_REQUIRED WORK:_
Go through the records and report each line holding the string "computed".

_INPUT FOR THIS TASK:_
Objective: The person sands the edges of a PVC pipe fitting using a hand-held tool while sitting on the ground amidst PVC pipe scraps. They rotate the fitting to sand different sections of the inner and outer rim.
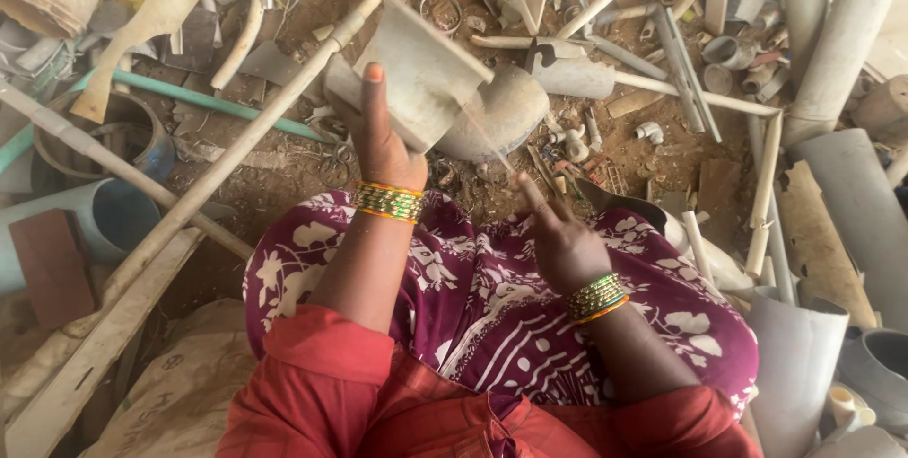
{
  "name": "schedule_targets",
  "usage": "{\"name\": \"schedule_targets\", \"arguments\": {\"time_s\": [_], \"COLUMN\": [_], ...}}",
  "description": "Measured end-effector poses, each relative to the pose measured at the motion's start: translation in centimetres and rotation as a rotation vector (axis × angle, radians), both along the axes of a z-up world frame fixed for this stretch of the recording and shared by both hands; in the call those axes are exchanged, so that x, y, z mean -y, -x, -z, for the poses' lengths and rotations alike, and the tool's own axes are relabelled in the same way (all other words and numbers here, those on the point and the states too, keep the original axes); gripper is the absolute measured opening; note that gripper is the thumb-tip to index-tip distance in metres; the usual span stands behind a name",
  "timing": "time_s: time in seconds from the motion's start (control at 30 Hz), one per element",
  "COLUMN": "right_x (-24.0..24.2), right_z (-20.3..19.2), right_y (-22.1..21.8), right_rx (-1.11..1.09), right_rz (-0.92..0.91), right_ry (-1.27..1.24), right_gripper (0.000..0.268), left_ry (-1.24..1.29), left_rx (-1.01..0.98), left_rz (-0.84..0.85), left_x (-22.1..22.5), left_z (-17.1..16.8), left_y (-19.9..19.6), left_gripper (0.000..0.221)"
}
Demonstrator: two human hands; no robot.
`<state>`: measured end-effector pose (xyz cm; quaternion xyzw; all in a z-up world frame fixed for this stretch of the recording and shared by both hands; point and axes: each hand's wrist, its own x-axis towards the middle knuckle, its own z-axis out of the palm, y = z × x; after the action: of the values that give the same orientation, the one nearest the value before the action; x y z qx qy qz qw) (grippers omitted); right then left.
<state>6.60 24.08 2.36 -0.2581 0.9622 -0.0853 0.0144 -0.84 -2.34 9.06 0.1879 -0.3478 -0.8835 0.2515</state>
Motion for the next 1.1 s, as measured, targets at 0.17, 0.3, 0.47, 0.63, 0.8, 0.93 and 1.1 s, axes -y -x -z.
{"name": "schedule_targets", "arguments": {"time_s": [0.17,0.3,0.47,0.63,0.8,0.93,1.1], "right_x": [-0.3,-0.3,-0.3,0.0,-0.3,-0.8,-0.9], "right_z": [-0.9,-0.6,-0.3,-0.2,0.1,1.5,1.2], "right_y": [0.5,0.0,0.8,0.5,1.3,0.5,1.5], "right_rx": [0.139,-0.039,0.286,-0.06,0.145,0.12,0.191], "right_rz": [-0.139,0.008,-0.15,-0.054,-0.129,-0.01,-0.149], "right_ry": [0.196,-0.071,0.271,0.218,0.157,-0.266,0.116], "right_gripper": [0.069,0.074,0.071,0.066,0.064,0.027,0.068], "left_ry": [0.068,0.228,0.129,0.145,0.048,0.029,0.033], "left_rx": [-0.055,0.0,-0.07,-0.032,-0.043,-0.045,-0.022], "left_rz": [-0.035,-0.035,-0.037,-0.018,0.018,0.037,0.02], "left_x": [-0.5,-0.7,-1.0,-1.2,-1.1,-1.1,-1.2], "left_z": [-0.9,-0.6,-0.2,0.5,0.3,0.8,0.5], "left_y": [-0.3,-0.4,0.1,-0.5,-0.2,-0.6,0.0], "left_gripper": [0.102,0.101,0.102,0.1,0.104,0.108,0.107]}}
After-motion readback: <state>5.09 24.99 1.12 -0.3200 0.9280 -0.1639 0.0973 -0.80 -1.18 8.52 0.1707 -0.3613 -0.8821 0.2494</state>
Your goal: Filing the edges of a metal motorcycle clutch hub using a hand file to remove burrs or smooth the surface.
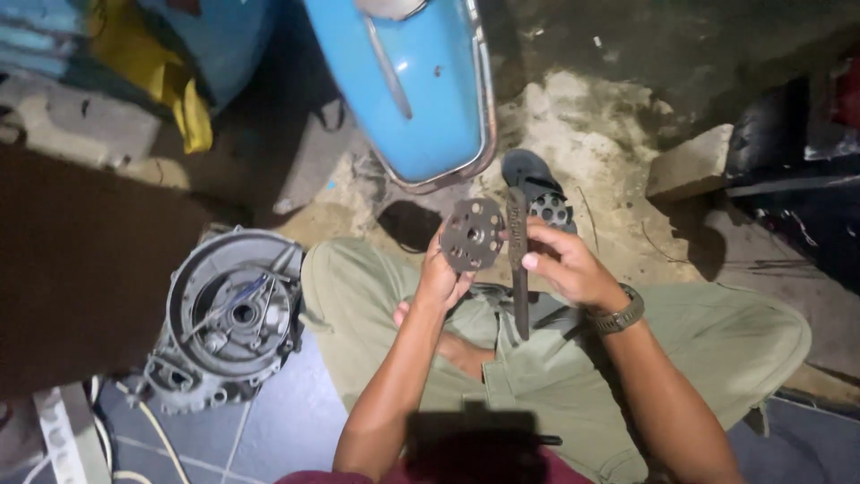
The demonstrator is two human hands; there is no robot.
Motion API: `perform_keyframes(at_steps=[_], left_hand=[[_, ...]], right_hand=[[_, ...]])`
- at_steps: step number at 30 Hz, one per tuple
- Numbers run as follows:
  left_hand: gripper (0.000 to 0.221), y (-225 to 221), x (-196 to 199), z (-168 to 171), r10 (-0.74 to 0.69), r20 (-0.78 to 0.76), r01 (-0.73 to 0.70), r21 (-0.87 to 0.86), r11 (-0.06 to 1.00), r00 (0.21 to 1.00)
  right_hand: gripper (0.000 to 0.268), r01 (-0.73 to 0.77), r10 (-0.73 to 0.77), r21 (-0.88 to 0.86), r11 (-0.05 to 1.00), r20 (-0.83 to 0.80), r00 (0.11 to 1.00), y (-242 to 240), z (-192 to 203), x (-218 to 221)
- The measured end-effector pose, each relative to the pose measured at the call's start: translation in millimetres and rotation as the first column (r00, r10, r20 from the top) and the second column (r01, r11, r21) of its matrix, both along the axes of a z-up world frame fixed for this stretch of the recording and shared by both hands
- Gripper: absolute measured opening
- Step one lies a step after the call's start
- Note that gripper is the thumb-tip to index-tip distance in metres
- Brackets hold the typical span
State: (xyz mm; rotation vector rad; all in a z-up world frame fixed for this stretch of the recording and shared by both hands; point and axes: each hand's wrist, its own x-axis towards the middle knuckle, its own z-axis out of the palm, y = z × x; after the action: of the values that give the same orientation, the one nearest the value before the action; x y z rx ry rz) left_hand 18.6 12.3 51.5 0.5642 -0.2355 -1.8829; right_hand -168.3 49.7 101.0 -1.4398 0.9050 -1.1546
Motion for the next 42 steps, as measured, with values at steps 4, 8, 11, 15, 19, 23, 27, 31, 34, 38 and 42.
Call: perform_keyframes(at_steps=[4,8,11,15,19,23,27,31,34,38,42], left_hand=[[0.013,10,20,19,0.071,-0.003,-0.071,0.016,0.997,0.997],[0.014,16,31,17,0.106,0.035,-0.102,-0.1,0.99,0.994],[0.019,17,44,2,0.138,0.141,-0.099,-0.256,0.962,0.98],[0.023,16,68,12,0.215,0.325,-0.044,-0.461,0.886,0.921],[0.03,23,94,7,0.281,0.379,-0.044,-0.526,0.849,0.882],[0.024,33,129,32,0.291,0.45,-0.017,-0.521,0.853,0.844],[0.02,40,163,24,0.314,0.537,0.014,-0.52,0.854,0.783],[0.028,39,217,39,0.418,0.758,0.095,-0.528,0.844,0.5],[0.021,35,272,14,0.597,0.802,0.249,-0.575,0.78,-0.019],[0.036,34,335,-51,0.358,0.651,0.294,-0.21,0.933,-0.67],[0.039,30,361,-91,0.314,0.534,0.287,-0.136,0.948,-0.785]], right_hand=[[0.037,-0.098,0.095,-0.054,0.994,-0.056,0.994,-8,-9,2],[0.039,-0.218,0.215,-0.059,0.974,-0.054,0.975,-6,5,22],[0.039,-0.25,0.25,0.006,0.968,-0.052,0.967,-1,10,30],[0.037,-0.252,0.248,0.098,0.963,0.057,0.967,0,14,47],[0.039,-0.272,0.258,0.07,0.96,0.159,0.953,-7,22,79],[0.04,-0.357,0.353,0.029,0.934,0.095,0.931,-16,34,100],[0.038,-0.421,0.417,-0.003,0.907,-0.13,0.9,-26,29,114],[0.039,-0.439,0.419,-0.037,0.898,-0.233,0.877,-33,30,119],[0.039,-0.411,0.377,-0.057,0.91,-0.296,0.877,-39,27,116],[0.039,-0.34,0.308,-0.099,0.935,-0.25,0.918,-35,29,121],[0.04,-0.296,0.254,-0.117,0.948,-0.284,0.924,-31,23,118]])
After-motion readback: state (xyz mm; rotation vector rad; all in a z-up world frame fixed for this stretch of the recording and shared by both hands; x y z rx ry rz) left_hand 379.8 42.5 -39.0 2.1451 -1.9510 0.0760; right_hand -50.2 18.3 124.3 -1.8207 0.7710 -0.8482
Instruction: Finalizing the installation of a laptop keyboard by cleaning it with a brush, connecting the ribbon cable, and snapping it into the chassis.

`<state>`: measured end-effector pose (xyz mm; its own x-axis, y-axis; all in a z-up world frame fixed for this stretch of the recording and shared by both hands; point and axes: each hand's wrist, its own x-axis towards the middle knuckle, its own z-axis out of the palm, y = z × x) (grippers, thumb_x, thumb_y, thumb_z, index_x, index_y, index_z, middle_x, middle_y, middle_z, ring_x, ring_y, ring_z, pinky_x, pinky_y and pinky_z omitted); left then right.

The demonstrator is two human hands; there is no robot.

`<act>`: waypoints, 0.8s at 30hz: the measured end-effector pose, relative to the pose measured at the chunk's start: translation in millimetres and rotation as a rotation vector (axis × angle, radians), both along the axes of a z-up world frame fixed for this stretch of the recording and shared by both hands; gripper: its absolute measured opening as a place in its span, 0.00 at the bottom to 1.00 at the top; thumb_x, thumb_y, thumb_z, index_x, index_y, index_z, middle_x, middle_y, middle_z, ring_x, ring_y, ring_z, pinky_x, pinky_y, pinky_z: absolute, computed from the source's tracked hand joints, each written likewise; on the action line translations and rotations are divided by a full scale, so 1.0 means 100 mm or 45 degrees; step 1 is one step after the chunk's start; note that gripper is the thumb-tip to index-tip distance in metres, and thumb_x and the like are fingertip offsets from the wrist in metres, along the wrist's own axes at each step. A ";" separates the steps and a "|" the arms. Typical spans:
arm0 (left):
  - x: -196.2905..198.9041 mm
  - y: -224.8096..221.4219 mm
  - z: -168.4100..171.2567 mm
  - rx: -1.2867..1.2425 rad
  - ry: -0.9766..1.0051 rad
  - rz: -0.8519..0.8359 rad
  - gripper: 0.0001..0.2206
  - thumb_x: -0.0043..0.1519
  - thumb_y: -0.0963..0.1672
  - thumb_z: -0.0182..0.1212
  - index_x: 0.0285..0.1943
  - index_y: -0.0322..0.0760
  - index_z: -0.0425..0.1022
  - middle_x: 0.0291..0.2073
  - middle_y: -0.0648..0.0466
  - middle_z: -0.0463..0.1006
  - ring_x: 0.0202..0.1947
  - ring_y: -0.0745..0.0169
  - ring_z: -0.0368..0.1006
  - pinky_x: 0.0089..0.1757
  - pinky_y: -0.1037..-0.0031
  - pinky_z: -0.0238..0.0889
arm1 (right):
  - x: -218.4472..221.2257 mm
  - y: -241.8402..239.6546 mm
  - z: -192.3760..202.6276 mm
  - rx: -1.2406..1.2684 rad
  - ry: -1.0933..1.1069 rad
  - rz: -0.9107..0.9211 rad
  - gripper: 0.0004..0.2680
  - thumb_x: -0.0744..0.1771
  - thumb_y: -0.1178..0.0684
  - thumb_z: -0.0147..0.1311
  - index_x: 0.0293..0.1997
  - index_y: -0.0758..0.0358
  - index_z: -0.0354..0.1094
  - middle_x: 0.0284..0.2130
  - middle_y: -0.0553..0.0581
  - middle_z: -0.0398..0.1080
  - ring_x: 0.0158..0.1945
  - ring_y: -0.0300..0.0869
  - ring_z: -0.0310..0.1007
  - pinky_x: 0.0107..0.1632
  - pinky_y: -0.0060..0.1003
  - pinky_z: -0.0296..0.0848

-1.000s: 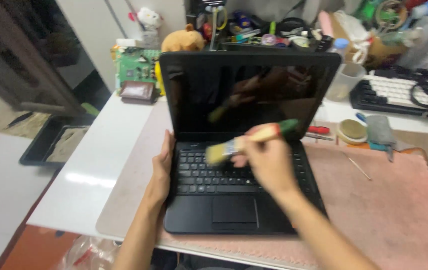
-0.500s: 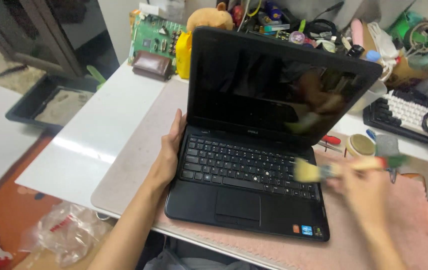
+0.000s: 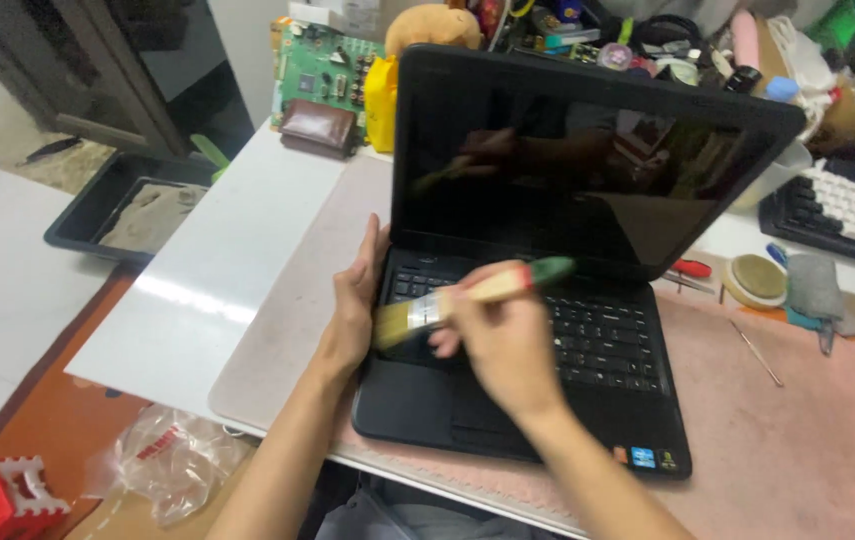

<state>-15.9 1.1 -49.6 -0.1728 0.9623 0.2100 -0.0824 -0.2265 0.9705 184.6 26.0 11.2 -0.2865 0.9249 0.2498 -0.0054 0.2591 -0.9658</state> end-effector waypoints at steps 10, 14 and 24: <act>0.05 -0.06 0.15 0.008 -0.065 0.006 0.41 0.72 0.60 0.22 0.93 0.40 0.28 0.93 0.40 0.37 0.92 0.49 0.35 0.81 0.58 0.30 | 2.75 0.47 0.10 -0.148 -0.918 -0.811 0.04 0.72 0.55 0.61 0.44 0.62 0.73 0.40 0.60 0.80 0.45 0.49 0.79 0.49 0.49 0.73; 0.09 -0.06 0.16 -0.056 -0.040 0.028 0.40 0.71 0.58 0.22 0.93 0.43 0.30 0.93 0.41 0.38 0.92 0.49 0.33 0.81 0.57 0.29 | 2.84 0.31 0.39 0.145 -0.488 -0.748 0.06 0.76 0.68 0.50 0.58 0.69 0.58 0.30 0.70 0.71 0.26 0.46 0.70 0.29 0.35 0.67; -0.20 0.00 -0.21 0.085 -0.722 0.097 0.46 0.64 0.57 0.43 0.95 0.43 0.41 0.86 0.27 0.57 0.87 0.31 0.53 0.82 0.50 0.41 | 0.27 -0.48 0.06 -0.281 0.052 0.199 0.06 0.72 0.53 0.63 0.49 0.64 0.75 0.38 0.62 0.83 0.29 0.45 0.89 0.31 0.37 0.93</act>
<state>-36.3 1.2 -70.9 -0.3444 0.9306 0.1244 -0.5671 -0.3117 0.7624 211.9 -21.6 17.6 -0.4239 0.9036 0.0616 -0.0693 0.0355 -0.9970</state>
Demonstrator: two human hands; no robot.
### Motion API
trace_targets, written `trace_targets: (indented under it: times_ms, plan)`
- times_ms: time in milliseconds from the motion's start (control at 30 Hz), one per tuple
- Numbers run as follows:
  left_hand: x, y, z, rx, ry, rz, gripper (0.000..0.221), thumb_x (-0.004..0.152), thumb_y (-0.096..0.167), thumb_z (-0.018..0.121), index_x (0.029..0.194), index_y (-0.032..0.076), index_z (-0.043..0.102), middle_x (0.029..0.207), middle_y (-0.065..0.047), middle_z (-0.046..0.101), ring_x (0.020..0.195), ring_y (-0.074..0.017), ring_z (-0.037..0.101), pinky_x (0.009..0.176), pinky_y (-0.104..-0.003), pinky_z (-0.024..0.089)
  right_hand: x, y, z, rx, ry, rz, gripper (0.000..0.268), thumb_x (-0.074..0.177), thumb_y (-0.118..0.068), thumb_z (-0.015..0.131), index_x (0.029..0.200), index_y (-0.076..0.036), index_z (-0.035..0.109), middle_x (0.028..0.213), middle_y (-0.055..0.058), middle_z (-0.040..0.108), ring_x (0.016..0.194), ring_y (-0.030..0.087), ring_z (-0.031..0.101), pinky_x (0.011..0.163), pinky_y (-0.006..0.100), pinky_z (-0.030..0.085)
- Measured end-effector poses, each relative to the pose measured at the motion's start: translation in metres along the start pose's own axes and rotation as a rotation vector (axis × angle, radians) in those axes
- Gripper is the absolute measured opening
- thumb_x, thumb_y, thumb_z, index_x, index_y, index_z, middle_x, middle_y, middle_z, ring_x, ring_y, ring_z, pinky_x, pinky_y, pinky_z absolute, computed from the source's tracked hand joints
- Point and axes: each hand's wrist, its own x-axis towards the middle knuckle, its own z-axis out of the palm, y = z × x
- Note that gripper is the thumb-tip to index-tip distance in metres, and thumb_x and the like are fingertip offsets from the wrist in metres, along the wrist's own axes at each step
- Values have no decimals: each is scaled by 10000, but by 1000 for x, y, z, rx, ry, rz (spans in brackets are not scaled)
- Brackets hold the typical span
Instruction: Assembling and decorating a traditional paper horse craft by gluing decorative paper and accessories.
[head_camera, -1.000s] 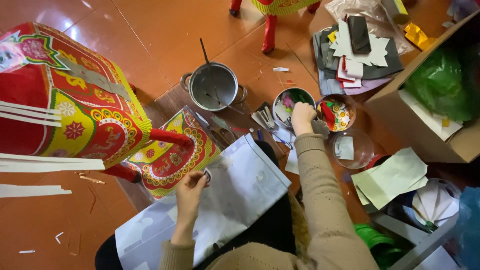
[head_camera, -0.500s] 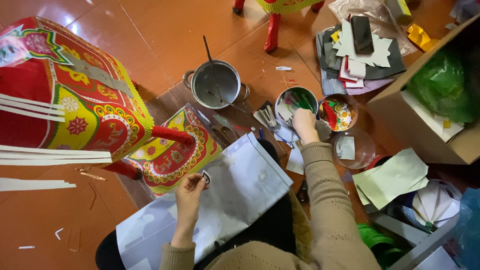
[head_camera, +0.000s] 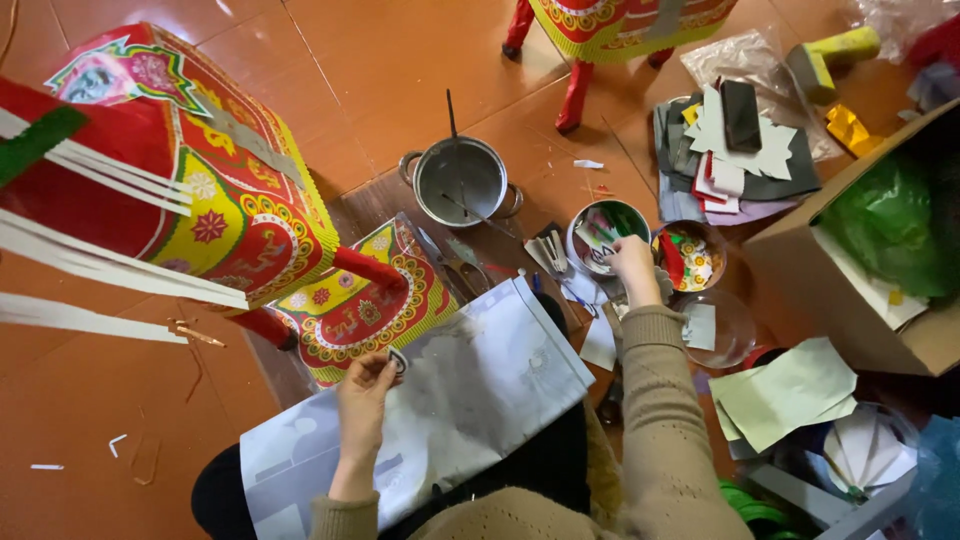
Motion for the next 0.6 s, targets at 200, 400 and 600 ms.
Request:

_RESPONSE TO THE EXERCISE:_
`<act>`: waypoints, 0.8s at 30hz: the measured end-effector pose, relative to the pose measured at the chunk's start: translation in millimetres and rotation as a rotation vector (axis × angle, radians), both along the axes of a z-up world frame fixed for this stretch of the recording and shared by both hands; gripper: its absolute measured opening as a place in its span, 0.00 at the bottom to 1.00 at the top; thumb_x, thumb_y, thumb_z, index_x, index_y, index_z, middle_x, middle_y, middle_z, ring_x, ring_y, ring_z, pinky_x, pinky_y, pinky_z: absolute, computed from the source's tracked hand joints, each written likewise; on the action line translations and rotations are divided by a full scale, so 1.0 means 100 mm or 45 degrees; step 1 is one step after the chunk's start; note that gripper is the thumb-tip to index-tip distance in metres, and thumb_x and the like are fingertip offsets from the wrist in metres, along the wrist's own axes at each step. A ";" separates the steps and a "|" the arms. Typical spans:
- thumb_x, thumb_y, thumb_z, index_x, index_y, index_z, middle_x, middle_y, middle_z, ring_x, ring_y, ring_z, pinky_x, pinky_y, pinky_z absolute, computed from the source's tracked hand joints

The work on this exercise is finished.